Dans les premiers siècles de l'ère chrétienne, il y eut conversion des temples païens en églises, conversion imprégnée d'une attitude triomphante à l'égard des idoles qui y étaient adorées précédemment.
En l'an 1453, il y eut conquête de Constantinople par les Ottomans: immédiatement la grande et sainte basilique Saint-Sophie fut transformée en mosquée.
Aux environs de l'an 2017, verrons-nous l'aliénation de l'ancienne église Sainte-Jeanne-d'Arc de Sherbrooke au profit d'une mosquée? La conquête aura été plus subtile cette fois. Ce sera davantage l'abandon général de nos valeurs religieuses québécoises qui en sera la cause.
On peut même soupçonner que cet abandon entrainera la débâcle dans beaucoup d'autres secteurs patrimoniaux. Il m'apparaît que cette aliénation représente la pointe de l'iceberg. À tout laisser passer, on finit par se faire engloutir.
André Fortier, Sherbrooke
Le crucifix s'accroche
Dans notre société sécularisée de façon irréversible, les signes religieux, dont le principal est le crucifix, quittent l'un après l'autre les places publiques. Mais, dans certaines d'entre elles, le crucifix s'accroche, comme il l'a montré à l'hôpital Saint-Sacrement à Québec, de même qu'à l'Assemblée nationale.

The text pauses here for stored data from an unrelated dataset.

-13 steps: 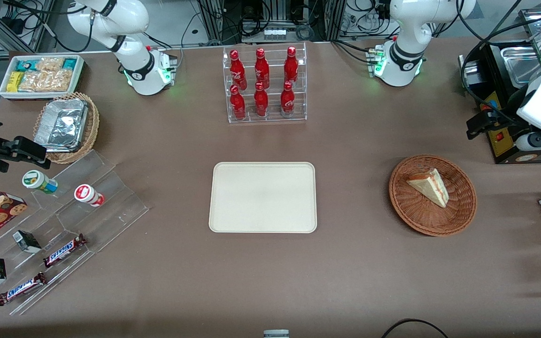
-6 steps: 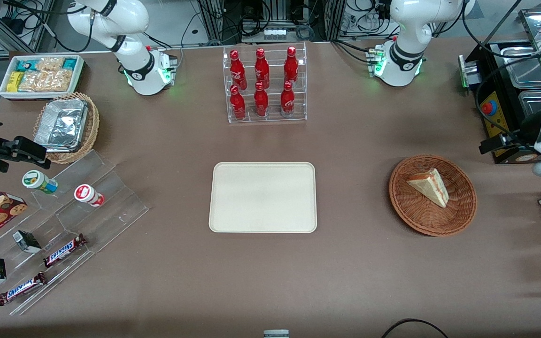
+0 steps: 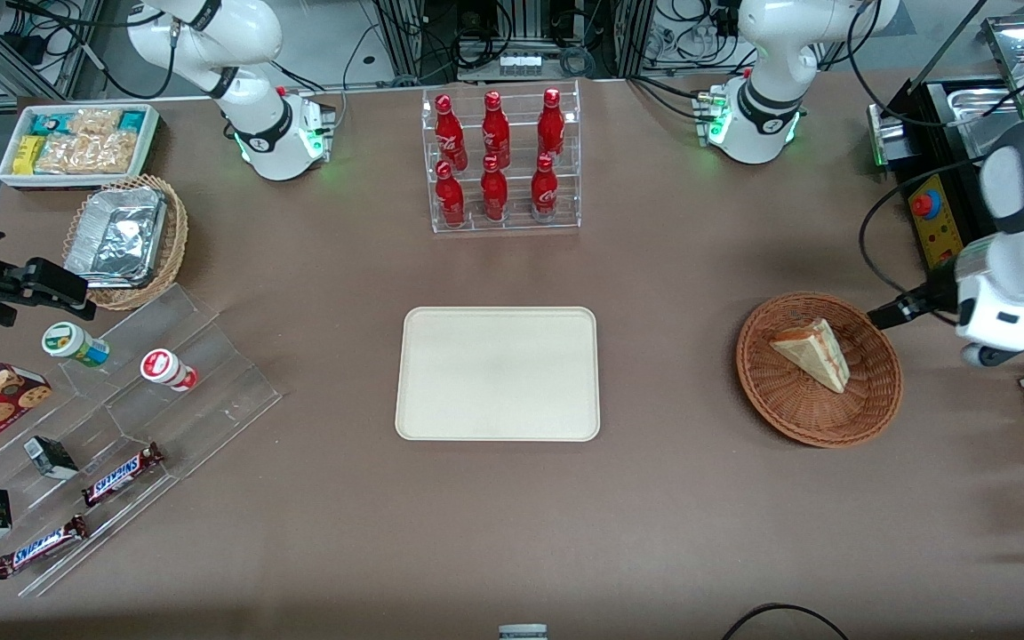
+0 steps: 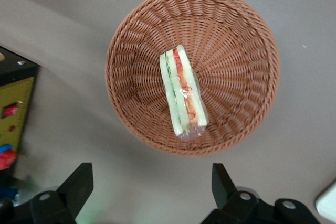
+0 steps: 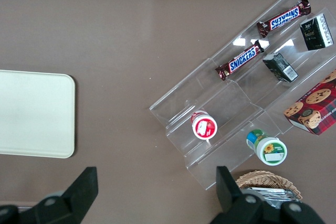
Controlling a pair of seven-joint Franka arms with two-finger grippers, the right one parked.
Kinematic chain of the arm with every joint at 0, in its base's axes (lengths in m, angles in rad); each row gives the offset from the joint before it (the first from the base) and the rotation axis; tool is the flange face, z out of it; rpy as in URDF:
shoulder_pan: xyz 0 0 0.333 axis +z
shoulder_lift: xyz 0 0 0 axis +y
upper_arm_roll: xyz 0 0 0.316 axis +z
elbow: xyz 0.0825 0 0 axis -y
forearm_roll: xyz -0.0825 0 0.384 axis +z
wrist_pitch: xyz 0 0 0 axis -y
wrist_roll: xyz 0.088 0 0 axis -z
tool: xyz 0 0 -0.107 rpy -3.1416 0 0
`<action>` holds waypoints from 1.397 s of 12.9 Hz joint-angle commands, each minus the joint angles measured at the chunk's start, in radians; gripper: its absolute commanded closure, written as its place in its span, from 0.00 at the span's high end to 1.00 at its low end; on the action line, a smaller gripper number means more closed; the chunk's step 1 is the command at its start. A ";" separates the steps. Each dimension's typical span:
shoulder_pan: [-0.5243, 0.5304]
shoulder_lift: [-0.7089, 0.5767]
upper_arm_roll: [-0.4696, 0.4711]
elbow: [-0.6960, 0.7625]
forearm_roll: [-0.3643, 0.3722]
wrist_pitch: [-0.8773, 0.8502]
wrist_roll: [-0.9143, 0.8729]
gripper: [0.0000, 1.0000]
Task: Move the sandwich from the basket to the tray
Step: 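Lower the left gripper into the basket and close it on the sandwich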
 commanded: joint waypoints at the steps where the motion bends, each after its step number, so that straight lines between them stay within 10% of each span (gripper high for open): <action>1: 0.006 -0.032 -0.004 -0.142 -0.012 0.148 -0.113 1.00; 15: -0.059 0.210 -0.009 -0.286 -0.015 0.616 -0.369 0.99; 18: -0.066 0.214 -0.009 -0.288 -0.011 0.602 -0.359 0.65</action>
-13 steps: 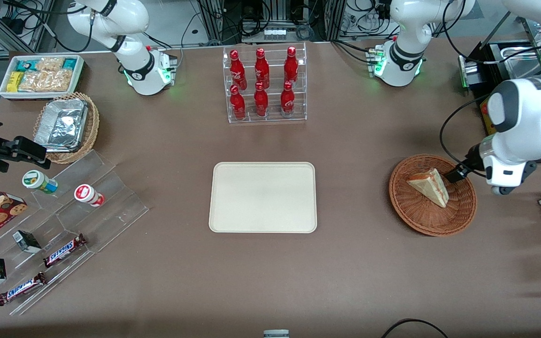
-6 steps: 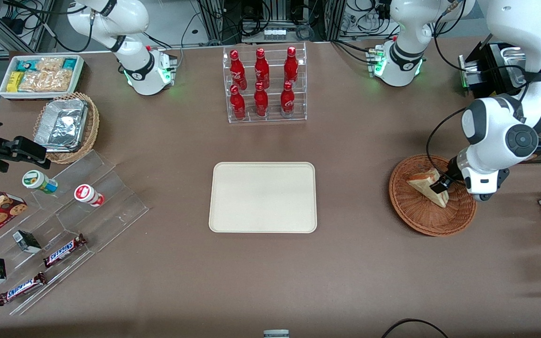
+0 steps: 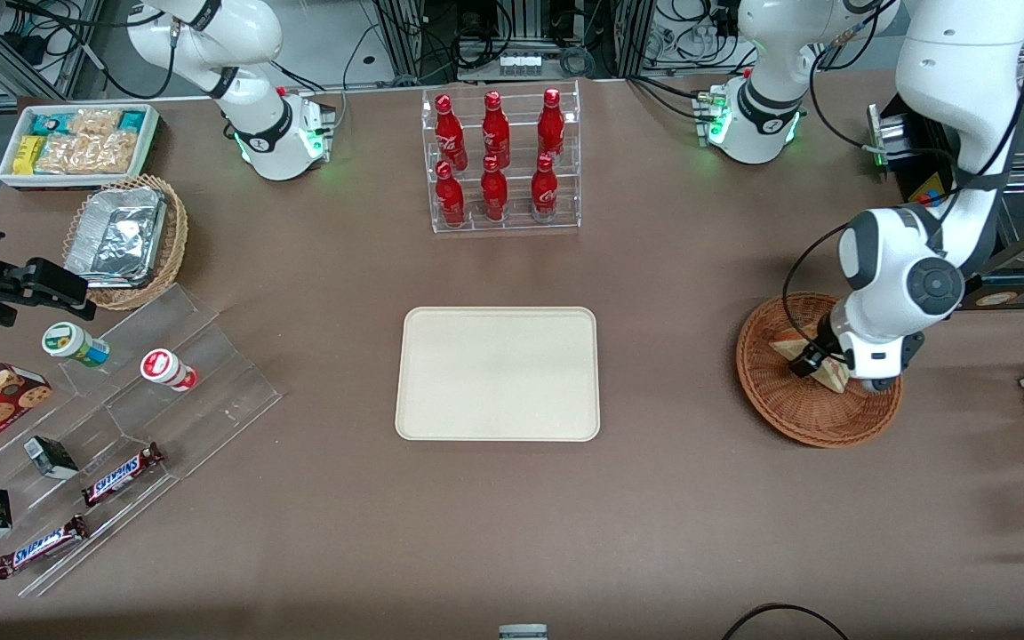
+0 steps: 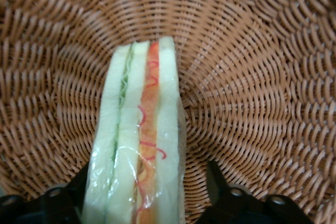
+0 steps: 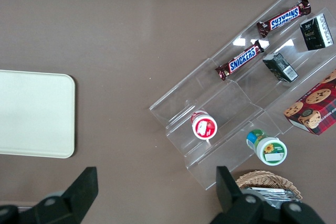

Le crucifix résiste à sa disparition au titre de valeur patrimoniale. Car l'histoire du Canada écrite par des Blancs a commencé avec l'érection d'une croix dès que Jacques Cartier est débarqué sur le continent. Depuis ses origines jusqu'au milieu du XXe siècle, notre histoire est inséparable de la croix : enlever le crucifix de tout lieu public serait faire une croix sur notre histoire.
Mais est-ce que le crucifix n'aurait pas, outre une valeur patrimoniale, une valeur théologale : l'espérance? L'espérance que justice sera faite aux personnes dont la dignité est crucifiée.
Plus que jamais cette espérance, il nous la faut. (...)
Inconsciemment, nous nous disons que, si nous lâchons « la petite Espérance » dont parle Charles Péguy, nous aurons tout perdu. Car il ne nous reste qu'elle pour ne pas céder à la tentation qui a envahi un jour un battant comme Bernanos: « Le démon de mon coeur s'appelle à quoi bon. »
C'est maintenant plus que jamais, au Québec et même en Occident, le temps de l'espérance, car « il est trop tard, dit avec sagesse Yann Arthus-Bertrand, pour être pessimiste ».
Les deux valeurs qu'a le crucifix, la valeur patrimoniale et la valeur théologale, vont de pair. (...)
Quand l'espérance jaillit, la joie jaillit, la joie d'un certain jour de Pâques.